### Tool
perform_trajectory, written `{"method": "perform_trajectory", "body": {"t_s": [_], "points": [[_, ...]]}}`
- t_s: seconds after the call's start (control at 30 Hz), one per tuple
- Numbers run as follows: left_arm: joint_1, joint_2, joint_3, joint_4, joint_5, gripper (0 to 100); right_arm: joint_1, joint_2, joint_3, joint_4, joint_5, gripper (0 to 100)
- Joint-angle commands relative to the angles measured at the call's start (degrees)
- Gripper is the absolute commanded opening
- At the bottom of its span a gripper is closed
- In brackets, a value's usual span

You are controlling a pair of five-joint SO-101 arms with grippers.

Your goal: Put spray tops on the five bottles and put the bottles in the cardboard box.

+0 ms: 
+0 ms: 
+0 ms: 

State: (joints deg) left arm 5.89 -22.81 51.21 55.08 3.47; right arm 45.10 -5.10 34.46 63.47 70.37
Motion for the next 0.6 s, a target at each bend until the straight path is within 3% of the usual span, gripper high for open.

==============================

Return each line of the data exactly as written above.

### Tool
perform_trajectory, written `{"method": "perform_trajectory", "body": {"t_s": [_], "points": [[_, ...]]}}`
- t_s: seconds after the call's start (control at 30 Hz), one per tuple
- Numbers run as follows: left_arm: joint_1, joint_2, joint_3, joint_4, joint_5, gripper (0 to 100); right_arm: joint_1, joint_2, joint_3, joint_4, joint_5, gripper (0 to 100)
- Joint-angle commands relative to the angles measured at the call's start (degrees)
- Gripper is the absolute commanded opening
- At the bottom of its span a gripper is closed
- In brackets, a value's usual span

You are controlling a pair of five-joint SO-101 arms with grippers.

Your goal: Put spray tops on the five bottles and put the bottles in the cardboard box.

+0 ms: 
+0 ms: 
+0 ms: 

State: (joints deg) left arm 5.89 -22.81 51.21 55.08 3.47; right arm 45.10 -5.10 34.46 63.47 70.37
Motion for the next 0.6 s, a target at each bend until the straight path is within 3% of the usual span, gripper high for open.

Nothing more is needed to finish the exercise.